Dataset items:
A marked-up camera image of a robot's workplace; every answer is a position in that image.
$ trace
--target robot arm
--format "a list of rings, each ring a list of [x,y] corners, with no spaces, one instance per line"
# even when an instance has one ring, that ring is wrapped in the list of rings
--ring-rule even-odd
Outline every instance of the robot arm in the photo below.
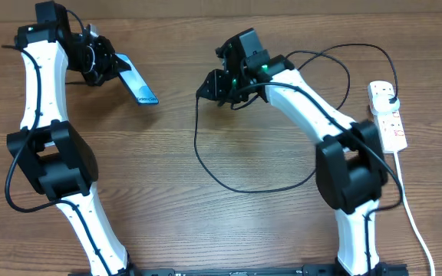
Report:
[[[65,7],[54,2],[35,6],[38,23],[18,29],[17,48],[37,62],[41,75],[41,113],[30,141],[25,138],[35,122],[37,74],[26,54],[26,105],[20,132],[9,134],[7,144],[35,191],[45,194],[69,220],[85,250],[92,275],[132,275],[126,248],[115,236],[97,194],[98,168],[91,148],[68,121],[65,95],[67,69],[79,71],[89,86],[100,86],[120,77],[139,104],[158,100],[125,54],[116,54],[111,43],[89,25],[73,34]],[[58,153],[38,155],[50,146]]]
[[[251,84],[280,83],[300,87],[312,97],[337,123],[350,130],[366,146],[383,158],[378,131],[370,122],[356,123],[326,103],[302,79],[301,74],[283,56],[270,58],[262,48],[253,29],[230,38],[216,49],[223,59],[224,70],[209,73],[197,91],[197,97],[237,104],[257,93],[265,102],[280,109],[316,145],[316,182],[319,192],[335,210],[338,225],[338,264],[347,275],[368,272],[367,254],[371,268],[379,257],[374,244],[374,215],[368,222],[370,252],[366,252],[364,216],[378,207],[381,187],[387,182],[384,168],[360,150],[339,128],[330,122],[304,94],[280,85]],[[358,155],[346,160],[346,151]]]

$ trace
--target black motor joint
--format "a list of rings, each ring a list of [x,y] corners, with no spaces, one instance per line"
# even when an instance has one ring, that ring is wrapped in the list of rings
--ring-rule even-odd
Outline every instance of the black motor joint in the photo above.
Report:
[[[68,56],[68,70],[81,72],[90,86],[101,86],[120,72],[131,69],[115,55],[111,42],[99,35],[94,26],[88,25],[81,33],[71,32],[63,5],[42,2],[35,5],[35,11],[37,24],[18,28],[15,36],[17,48],[23,49],[39,41],[58,41]]]
[[[251,84],[270,82],[275,74],[294,69],[294,65],[282,55],[271,59],[253,28],[230,38],[216,49],[216,55],[223,60],[224,68],[215,69],[207,75],[196,97],[216,100],[220,106],[246,102],[254,93],[267,102],[264,87],[247,88],[242,93],[238,91]]]

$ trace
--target white cable
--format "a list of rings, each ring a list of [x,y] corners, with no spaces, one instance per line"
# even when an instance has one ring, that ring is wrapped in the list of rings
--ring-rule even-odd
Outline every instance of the white cable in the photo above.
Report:
[[[434,268],[433,256],[431,256],[431,254],[429,252],[429,248],[427,248],[426,243],[422,239],[422,236],[419,233],[419,230],[417,229],[417,226],[415,225],[415,221],[414,221],[414,218],[412,217],[411,209],[408,206],[407,197],[405,196],[404,181],[402,180],[402,171],[401,171],[401,168],[400,168],[400,162],[398,161],[398,152],[396,152],[396,151],[393,152],[393,157],[395,159],[395,166],[397,168],[398,180],[400,180],[400,185],[402,186],[402,191],[404,191],[404,207],[405,207],[405,212],[407,213],[408,219],[411,222],[412,229],[414,230],[414,233],[417,236],[417,239],[419,240],[419,242],[420,242],[420,244],[422,246],[422,249],[424,250],[424,253],[427,256],[427,260],[429,261],[430,276],[435,276],[436,275],[436,269]]]

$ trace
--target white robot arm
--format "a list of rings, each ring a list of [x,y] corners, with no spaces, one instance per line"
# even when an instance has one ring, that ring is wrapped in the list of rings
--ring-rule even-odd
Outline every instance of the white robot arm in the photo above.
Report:
[[[284,70],[272,77],[272,82],[291,84],[302,88],[313,99],[317,100],[327,113],[347,129],[351,129],[351,123],[355,121],[337,111],[325,102],[303,80],[298,70]],[[293,123],[308,135],[308,138],[316,145],[323,141],[325,136],[337,136],[341,130],[330,123],[316,106],[303,94],[293,89],[279,86],[266,87],[267,101],[281,110]],[[346,214],[341,209],[335,210],[335,218],[338,227],[338,262],[349,275],[364,275],[368,271],[366,247],[364,243],[364,220],[363,217],[372,209],[378,207],[378,200],[369,200],[360,205],[351,214]],[[374,217],[372,214],[368,223],[370,235],[371,268],[379,262],[376,246],[374,243]]]
[[[68,121],[66,71],[80,71],[92,86],[118,76],[139,104],[157,104],[158,100],[129,58],[115,54],[94,26],[88,26],[86,34],[72,34],[63,6],[44,2],[35,9],[38,23],[20,27],[15,38],[16,48],[23,50],[26,105],[21,131],[8,135],[8,149],[35,191],[55,203],[73,226],[90,262],[91,275],[134,275],[126,248],[115,236],[97,194],[94,154]],[[40,110],[38,125],[28,137],[37,119],[36,110]],[[50,146],[56,146],[58,153],[37,154]]]

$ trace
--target wooden table
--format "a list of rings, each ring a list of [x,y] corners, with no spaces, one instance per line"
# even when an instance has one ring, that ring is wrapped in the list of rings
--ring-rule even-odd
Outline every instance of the wooden table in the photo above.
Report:
[[[160,98],[158,106],[138,107],[118,79],[102,87],[67,87],[70,121],[99,163],[104,209],[137,265],[265,268],[328,263],[336,256],[334,212],[323,202],[314,179],[290,192],[240,195],[218,186],[194,156],[194,94],[207,73],[221,66],[214,49],[254,27],[272,56],[350,42],[380,45],[392,56],[409,143],[401,154],[407,197],[442,275],[441,13],[93,23],[117,51],[129,54]],[[23,24],[0,24],[0,44],[11,43]],[[351,71],[351,95],[343,112],[366,119],[368,83],[392,81],[386,59],[367,48],[331,54]],[[304,58],[293,61],[298,64]],[[340,102],[346,78],[337,64],[317,60],[302,73],[328,102]],[[69,81],[80,78],[68,73]],[[20,214],[6,205],[3,186],[11,156],[5,136],[18,131],[24,104],[21,58],[0,48],[0,275],[85,271],[87,259],[57,209]],[[314,166],[313,146],[305,135],[261,100],[238,112],[201,100],[199,150],[220,179],[239,189],[291,185]],[[396,193],[393,184],[386,185],[382,203],[394,201]],[[12,195],[27,207],[46,201],[19,169]],[[406,263],[412,275],[428,275],[403,208],[379,214],[377,229],[382,261]]]

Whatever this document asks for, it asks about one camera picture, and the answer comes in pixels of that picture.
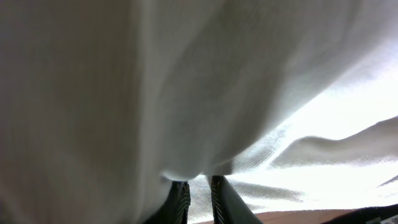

WHAT YOU NEED TO DO: Set down the entries word for word, omitting all pictures.

TASK ANSWER:
A marked-up camera image of a robot's workplace; every answer is a position in that image.
$ trace
--target robot arm
--format "a list of rings, each ring a list of [x,y] corners, with no spaces, one instance per line"
# even when an instance has one ring, that ring is wrapped in the list of rings
--ring-rule even-odd
Outline every instance of the robot arm in the photo below.
Report:
[[[65,7],[54,2],[35,6],[38,23],[18,29],[17,48],[37,62],[41,75],[41,113],[30,141],[25,138],[35,122],[37,74],[26,54],[26,105],[20,132],[9,134],[7,144],[35,191],[45,194],[69,220],[85,250],[92,275],[132,275],[126,248],[115,236],[97,194],[98,168],[91,148],[68,121],[65,95],[67,69],[79,71],[89,86],[100,86],[120,77],[139,104],[158,100],[125,54],[116,54],[111,43],[89,25],[73,34]],[[58,153],[38,155],[50,146]]]
[[[251,84],[280,83],[300,87],[312,97],[337,123],[350,130],[366,146],[383,158],[378,131],[370,122],[356,123],[326,103],[302,79],[301,74],[283,56],[270,58],[262,48],[253,29],[230,38],[216,49],[223,59],[224,70],[209,73],[197,91],[197,97],[237,104],[257,93],[265,102],[280,109],[316,145],[316,182],[319,192],[335,210],[338,225],[338,264],[347,275],[368,272],[367,254],[371,268],[379,257],[374,244],[374,215],[368,222],[370,252],[366,252],[364,216],[378,207],[381,187],[387,182],[384,168],[360,150],[339,128],[330,122],[304,94],[280,85]],[[358,155],[346,160],[346,151]]]

$ trace
--target black motor joint
--format "a list of rings, each ring a list of [x,y] corners, with no spaces, one instance per line"
# even when an instance has one ring, that ring is wrapped in the list of rings
--ring-rule even-odd
Outline every instance of the black motor joint in the photo above.
Report:
[[[68,56],[68,70],[81,72],[90,86],[101,86],[120,72],[131,69],[115,55],[111,42],[99,35],[94,26],[88,25],[81,33],[71,32],[63,5],[42,2],[35,5],[35,11],[37,24],[18,28],[15,36],[17,48],[23,49],[39,41],[58,41]]]
[[[251,84],[270,82],[275,74],[294,69],[294,65],[282,55],[271,59],[253,28],[230,38],[216,49],[216,55],[223,60],[224,68],[215,69],[207,75],[196,97],[216,100],[220,106],[246,102],[254,93],[267,102],[264,87],[247,88],[242,93],[238,91]]]

$ trace
--target white cable
--format "a list of rings, each ring a list of [x,y] corners, with no spaces, one instance per line"
# even when an instance has one ring, that ring is wrapped in the list of rings
--ring-rule even-odd
Outline every instance of the white cable in the photo above.
Report:
[[[434,268],[433,256],[431,256],[431,254],[429,252],[429,248],[427,248],[426,243],[422,239],[422,236],[419,233],[419,230],[417,229],[417,226],[415,225],[415,221],[414,221],[414,218],[412,217],[411,209],[408,206],[407,197],[405,196],[404,181],[402,180],[402,171],[401,171],[401,168],[400,168],[400,162],[398,161],[398,152],[396,152],[396,151],[393,152],[393,157],[395,159],[395,166],[397,168],[398,180],[400,180],[400,185],[402,186],[402,191],[404,191],[404,207],[405,207],[405,212],[407,213],[408,219],[411,222],[412,229],[414,230],[414,233],[417,236],[417,239],[419,240],[419,242],[420,242],[420,244],[422,246],[422,249],[424,250],[424,253],[427,256],[427,260],[429,261],[430,276],[435,276],[436,275],[436,269]]]

$ trace
--target white robot arm
--format "a list of rings, each ring a list of [x,y] corners, with no spaces, one instance per line"
# even when an instance has one ring, that ring is wrapped in the list of rings
--ring-rule even-odd
Outline every instance of the white robot arm in the photo above.
Report:
[[[284,70],[272,77],[272,82],[291,84],[302,88],[313,99],[317,100],[327,113],[347,129],[351,129],[351,123],[355,121],[337,111],[325,102],[303,80],[298,70]],[[293,123],[308,135],[308,138],[316,145],[323,141],[325,136],[337,136],[341,130],[330,123],[316,106],[303,94],[293,89],[279,86],[266,87],[267,101],[281,110]],[[346,214],[341,209],[335,210],[335,218],[338,227],[338,262],[349,275],[364,275],[368,271],[366,247],[364,243],[364,220],[363,217],[372,209],[378,207],[378,200],[369,200],[360,205],[351,214]],[[374,217],[372,214],[368,223],[370,235],[371,268],[379,262],[376,246],[374,243]]]
[[[68,121],[66,71],[80,71],[92,86],[118,76],[139,104],[157,104],[158,100],[129,58],[115,54],[94,26],[88,26],[86,34],[72,34],[63,6],[44,2],[35,9],[38,23],[20,27],[15,38],[16,48],[23,50],[26,105],[21,131],[8,135],[8,149],[35,191],[55,203],[73,226],[90,262],[91,275],[134,275],[126,248],[115,236],[97,194],[94,154]],[[40,110],[38,125],[28,137],[37,119],[36,110]],[[50,146],[56,146],[58,153],[37,154]]]

$ trace
--target wooden table
--format "a list of rings, each ring a list of [x,y] corners, with no spaces, one instance per line"
# even when an instance has one ring, that ring is wrapped in the list of rings
--ring-rule even-odd
Outline every instance of the wooden table in the photo above.
Report:
[[[160,98],[158,106],[138,107],[118,79],[102,87],[67,87],[70,121],[99,163],[104,209],[137,265],[265,268],[328,263],[336,256],[334,212],[323,202],[314,179],[290,192],[240,195],[218,186],[194,156],[194,94],[207,73],[221,66],[214,49],[254,27],[272,56],[350,42],[380,45],[392,56],[409,143],[401,154],[407,197],[442,275],[441,13],[93,23],[117,51],[129,54]],[[23,24],[0,24],[0,44],[11,43]],[[351,71],[351,95],[343,112],[366,119],[368,83],[392,81],[386,59],[367,48],[331,54]],[[304,58],[293,61],[298,64]],[[340,102],[346,78],[337,64],[317,60],[302,73],[328,102]],[[69,81],[80,78],[68,73]],[[20,214],[6,205],[3,186],[11,156],[5,136],[18,131],[24,104],[21,58],[0,48],[0,275],[85,271],[87,259],[57,209]],[[314,166],[313,146],[305,135],[261,100],[238,112],[201,100],[199,150],[220,179],[239,189],[291,185]],[[396,193],[393,184],[386,185],[382,203],[394,201]],[[12,195],[27,207],[46,201],[19,169]],[[406,263],[412,275],[428,275],[403,208],[379,214],[377,229],[382,261]]]

Whatever this document asks for, it asks about one camera picture, and the answer comes in pixels of that picture.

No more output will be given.